■ **Activity**:
Copy the data precisely, character for character, and leave out every picture.

-- Opening Marker --

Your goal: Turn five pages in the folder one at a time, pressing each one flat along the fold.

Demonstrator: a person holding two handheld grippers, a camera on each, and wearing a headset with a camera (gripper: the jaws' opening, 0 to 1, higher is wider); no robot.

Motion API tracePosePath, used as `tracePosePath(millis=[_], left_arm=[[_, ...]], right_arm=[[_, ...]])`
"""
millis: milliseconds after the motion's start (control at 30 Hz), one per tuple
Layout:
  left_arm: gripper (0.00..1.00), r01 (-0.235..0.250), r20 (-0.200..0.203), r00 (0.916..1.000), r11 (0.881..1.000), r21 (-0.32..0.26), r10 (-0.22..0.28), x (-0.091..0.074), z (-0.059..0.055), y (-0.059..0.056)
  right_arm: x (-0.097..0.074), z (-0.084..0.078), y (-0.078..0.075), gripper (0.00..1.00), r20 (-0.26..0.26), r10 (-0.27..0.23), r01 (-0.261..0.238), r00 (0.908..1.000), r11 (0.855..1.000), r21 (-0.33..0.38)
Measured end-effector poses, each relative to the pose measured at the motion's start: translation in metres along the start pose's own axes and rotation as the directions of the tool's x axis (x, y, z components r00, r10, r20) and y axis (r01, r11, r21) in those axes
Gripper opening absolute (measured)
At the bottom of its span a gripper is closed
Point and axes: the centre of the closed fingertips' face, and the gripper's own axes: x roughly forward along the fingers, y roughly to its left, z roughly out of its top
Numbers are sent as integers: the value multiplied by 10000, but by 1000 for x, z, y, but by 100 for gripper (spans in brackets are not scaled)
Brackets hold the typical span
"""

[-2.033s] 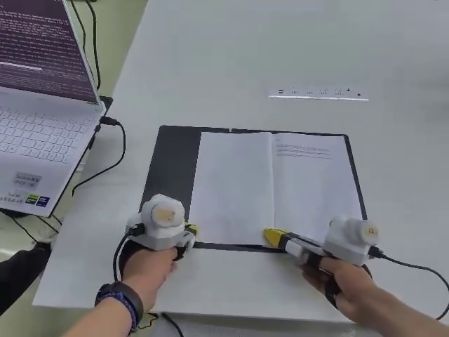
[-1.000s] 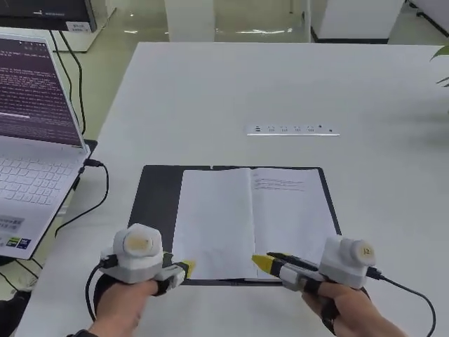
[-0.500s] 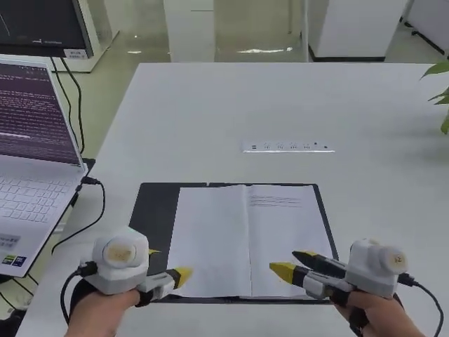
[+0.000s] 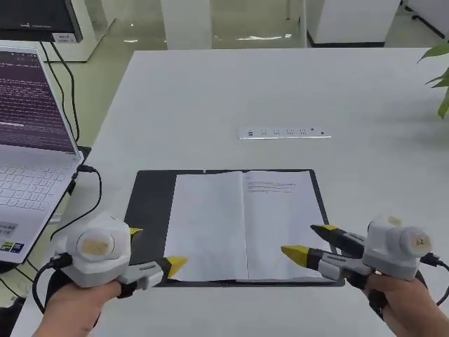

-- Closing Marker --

■ **Answer to the exercise**:
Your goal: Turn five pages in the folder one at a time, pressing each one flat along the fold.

Demonstrator: a person holding two handheld grippers, a camera on each, and wearing a headset with a camera (gripper: the jaws' opening, 0 to 1, higher is wider); no robot.

Motion API tracePosePath, used as `tracePosePath(millis=[_], left_arm=[[_, ...]], right_arm=[[_, ...]])`
"""
millis: milliseconds after the motion's start (control at 30 Hz), one per tuple
Layout:
  left_arm: gripper (0.00..1.00), r01 (-0.235..0.250), r20 (-0.200..0.203), r00 (0.916..1.000), r11 (0.881..1.000), r21 (-0.32..0.26), r10 (-0.22..0.28), x (-0.091..0.074), z (-0.059..0.055), y (-0.059..0.056)
  right_arm: x (-0.097..0.074), z (-0.084..0.078), y (-0.078..0.075), gripper (0.00..1.00), r20 (-0.26..0.26), r10 (-0.27..0.23), r01 (-0.261..0.238), r00 (0.908..1.000), r11 (0.855..1.000), r21 (-0.33..0.38)
Measured end-effector poses, each relative to the pose measured at the motion's start: translation in metres along the start pose's own axes and rotation as the directions of the tool's x axis (x, y, z components r00, r10, r20) and y axis (r01, r11, r21) in those axes
Gripper opening absolute (measured)
At the bottom of its span a gripper is closed
Point and axes: the centre of the closed fingertips' face, and the gripper's own axes: x roughly forward along the fingers, y roughly to its left, z roughly out of its top
Numbers are sent as integers: the value multiplied by 10000, but by 1000 for x, z, y, but by 100 for gripper (spans in brackets are not scaled)
Brackets hold the typical span
"""

[-2.033s] 
[-1.000s] 
[-0.500s] 
[+0.000s] 

No more output will be given for this exercise.